Installing requires the computer to allocate (i.e. “reserve”) enough space for the program being installed. After said allocation, it then needs to write the information to the drive. If you’re installing a game by downloading, this also means you’re throttled by the speed of your personal internet bandwidth.
Uninstalling is basically the computer marking that allocated space as “for sale”. To you, it looks deleted. To the computer, nothing is ever deleted. “Deleted” info is just info that’s been marked as available to be overwritten. That information only disappears when it’s been overwritten, which is also why data recovery can recover anything you recently deleted
When u delete on modern operating system it basically just make not visible to the user, until the space gets allocated for a new file randomly.
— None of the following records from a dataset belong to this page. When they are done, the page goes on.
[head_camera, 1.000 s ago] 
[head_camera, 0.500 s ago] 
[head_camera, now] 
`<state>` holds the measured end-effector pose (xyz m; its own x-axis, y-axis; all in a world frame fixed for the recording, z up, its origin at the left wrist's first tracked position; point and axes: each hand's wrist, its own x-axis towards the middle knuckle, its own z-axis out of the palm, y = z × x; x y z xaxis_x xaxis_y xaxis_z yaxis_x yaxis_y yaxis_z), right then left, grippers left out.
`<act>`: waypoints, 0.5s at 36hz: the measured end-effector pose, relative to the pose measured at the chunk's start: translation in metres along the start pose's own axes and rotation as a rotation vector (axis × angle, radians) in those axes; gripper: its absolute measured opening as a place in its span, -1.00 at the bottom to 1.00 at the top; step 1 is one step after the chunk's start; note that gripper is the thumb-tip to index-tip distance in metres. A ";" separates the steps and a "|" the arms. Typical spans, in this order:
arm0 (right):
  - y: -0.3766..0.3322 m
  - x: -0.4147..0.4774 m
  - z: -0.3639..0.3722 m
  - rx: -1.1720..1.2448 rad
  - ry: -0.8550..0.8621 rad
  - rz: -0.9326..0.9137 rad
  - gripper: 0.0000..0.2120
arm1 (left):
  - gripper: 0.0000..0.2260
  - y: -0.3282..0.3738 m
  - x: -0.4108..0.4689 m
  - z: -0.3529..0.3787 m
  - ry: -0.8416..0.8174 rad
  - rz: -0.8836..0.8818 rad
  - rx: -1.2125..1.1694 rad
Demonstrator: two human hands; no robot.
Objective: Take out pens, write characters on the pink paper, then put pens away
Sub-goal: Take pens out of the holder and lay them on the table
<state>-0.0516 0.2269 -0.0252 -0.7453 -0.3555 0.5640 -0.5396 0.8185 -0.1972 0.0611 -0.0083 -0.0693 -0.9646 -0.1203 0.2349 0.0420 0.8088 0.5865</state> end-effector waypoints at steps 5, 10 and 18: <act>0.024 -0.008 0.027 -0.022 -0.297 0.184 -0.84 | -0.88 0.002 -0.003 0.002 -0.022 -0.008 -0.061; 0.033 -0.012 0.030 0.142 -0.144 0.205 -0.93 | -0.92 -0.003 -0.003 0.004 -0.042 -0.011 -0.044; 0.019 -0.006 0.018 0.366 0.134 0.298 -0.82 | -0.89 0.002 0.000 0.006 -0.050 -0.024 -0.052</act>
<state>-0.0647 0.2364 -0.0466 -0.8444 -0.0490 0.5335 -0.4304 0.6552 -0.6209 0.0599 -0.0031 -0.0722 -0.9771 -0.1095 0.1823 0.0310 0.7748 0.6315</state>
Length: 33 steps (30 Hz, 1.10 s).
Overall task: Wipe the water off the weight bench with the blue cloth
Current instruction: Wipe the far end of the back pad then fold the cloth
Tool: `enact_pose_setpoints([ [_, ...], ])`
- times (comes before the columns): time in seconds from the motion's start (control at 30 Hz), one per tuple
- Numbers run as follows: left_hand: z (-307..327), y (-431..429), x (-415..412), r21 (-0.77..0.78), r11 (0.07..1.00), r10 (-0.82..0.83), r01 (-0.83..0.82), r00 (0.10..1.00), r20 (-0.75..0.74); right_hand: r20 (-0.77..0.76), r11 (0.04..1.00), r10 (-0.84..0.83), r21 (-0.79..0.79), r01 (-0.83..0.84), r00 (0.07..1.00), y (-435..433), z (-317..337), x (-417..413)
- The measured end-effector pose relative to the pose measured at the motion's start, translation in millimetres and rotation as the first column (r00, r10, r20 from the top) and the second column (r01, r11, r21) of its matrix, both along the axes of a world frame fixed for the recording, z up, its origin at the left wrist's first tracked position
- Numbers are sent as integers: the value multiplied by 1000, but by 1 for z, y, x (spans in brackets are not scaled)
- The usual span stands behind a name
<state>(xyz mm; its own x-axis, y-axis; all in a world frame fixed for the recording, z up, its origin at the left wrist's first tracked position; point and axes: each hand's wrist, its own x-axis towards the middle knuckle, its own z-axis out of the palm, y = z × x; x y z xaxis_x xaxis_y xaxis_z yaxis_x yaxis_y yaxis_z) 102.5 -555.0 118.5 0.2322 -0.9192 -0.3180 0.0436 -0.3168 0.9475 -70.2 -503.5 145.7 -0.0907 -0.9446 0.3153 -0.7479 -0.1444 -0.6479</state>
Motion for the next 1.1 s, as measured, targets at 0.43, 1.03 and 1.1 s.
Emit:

Scary part delete files sell your laptop. Someone can use software to just find anything still marked as deleted, but wasn’t overwritten.
If you do a true delete, it will take much longer time, and put more wear on the storage device.
inside the disk the computer knows a program/game is stored from “this point to that point”, everything that needs to happens (the code) is figured out in between. So when installing it it copies one piece, then the next, then the next…etc…. all in sequence until the end. You play the game and everything is figured out in between the “bookends”, where the code starts and ends.
When you tell it to uninstall it tells the computer this space is now available, not reserved any more, it’s no longer off limits, this space is available to store new stuff…. but it’s not actually over written until the disk needs the space… so basically it says this space is available to store stuff but may not use it until it needs it.
Writing a book takes a long time, deleting a book doesn’t. When writing something, what comes next is very important. When deleting, it doesnt matter what comes next as much as knowing when to stop. Keeping track of what already has been done, what is yet to be done, and what is next takes a lot of storage and processing for people and computers alike.
You take a blank canvas and make a painting. You name it “Program” and it takes you many hours.
Eventually, you decide you don’t like Program anymore, but you don’t want to waste canvas so you just get rid of the name tag.
When you go to make a new painting, you take the canvas that uses to be Program and paint right over it. It doesn’t matter that it was once Program, cause the new paint covers it up.
That’s what your computer does. It doesn’t need to delete anything when it uninstalls because, when it goes to use that memory, it will have to set every bit regardless of what it already is. This is also why people can recover data, they just go through your blank canvases and rename the ones that already have paint.